Today I uploaded some pictures to Twitter as I threw some large platters.  I was feeling out of practice, I tried to throw the first one with throwing the whole lump at once.  I noticed I just don't have the strength after not throwing bigger pots over the winter, so to get round it I flattened the clay by pounding it with my fists as it slowly rotates, then as it forms a disc slap it and then use a rib to smooth it off.

I trimmed the base so then it was a completely round disc.  I coiled the sides on and then threw them up, trimmed the wonky top and then used a large piece of chamois leather to give it a nice strong edge.  I trimmed round the base to remove the excess then wired it off.

Rough Disc Formed

disc scratched and coil prepared.
We ended up with a spring shower just as I needed to roll out the slab so did it very roughly in the air and then just a quick roll on my paving slab so it didn't pick up too much water.

Sides thrown on and swirl added across the base.
I made two in total and both are now drying, I must find the rest of my amazing Doug Fitch bats for when I finally get shelves sorted.


  1. Hi Joseph,
    Long time since I last commented, and I have been catching up with your blog. It has been wonderful and also quite moving reading of your ups and downs, and it is impressive too seeing how you work through things. Your thinking about producing a small standard range of work is certainly very sound, it is definitely what I should be doing too as I am "all over the place" with interests and commitments pulling me too many ways at once.

    I love your post about your trip to see the potters down in the South West, I have read it several times since you wrote it. The photo of John Leach is a special favorite.

    1. There have been so many ups and downs especially with a new little one on the way.
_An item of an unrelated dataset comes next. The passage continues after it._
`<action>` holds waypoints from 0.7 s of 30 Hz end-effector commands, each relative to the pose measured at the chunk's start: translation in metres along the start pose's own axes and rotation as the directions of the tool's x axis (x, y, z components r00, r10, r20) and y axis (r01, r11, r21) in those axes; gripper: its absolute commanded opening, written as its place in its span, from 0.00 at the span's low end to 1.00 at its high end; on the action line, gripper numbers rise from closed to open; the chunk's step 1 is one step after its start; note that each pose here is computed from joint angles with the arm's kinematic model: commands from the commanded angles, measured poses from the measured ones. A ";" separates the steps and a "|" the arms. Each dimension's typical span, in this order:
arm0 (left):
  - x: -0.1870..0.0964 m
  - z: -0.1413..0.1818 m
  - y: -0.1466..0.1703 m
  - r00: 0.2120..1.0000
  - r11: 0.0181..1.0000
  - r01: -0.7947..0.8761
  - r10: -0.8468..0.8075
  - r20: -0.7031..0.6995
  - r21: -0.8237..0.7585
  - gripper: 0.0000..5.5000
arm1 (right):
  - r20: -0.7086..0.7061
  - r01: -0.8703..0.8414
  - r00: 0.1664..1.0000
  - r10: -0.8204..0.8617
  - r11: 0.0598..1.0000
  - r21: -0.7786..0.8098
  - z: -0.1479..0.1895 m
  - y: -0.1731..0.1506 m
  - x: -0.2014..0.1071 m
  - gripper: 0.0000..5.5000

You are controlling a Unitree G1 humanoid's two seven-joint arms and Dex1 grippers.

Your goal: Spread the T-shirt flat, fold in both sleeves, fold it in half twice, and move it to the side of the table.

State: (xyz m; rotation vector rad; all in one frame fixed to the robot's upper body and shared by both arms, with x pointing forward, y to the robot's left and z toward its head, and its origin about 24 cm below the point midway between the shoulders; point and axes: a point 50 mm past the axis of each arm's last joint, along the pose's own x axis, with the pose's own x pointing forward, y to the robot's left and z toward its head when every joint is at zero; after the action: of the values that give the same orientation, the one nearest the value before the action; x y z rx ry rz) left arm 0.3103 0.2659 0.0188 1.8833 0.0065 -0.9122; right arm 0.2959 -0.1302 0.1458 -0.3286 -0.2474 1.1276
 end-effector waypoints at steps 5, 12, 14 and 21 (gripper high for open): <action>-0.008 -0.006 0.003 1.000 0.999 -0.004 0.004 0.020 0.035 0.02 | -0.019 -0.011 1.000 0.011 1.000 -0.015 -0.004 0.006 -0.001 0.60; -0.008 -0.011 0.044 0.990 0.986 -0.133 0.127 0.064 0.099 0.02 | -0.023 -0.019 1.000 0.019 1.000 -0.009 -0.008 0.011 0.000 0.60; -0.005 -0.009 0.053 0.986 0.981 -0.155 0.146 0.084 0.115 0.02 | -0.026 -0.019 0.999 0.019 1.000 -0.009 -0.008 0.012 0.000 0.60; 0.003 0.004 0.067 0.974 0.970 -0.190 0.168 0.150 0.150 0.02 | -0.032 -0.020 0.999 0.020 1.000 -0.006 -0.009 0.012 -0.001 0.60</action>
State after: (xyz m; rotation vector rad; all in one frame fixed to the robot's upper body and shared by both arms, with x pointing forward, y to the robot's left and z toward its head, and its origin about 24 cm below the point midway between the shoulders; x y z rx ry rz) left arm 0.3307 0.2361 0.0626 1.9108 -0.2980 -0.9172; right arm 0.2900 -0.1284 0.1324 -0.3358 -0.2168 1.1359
It can be so easy to get distracted by making too many things, and meeting other potters can confuse my own sense of vision.

      I figure showing the way to work through a problem isn't always done, but working through the problem is the one thing we were really taught at university, but I would want to increase my ability to problem solve further.

      I really enjoyed that trip, it has been one of the most inspiring trips I have been on, especially with pottery.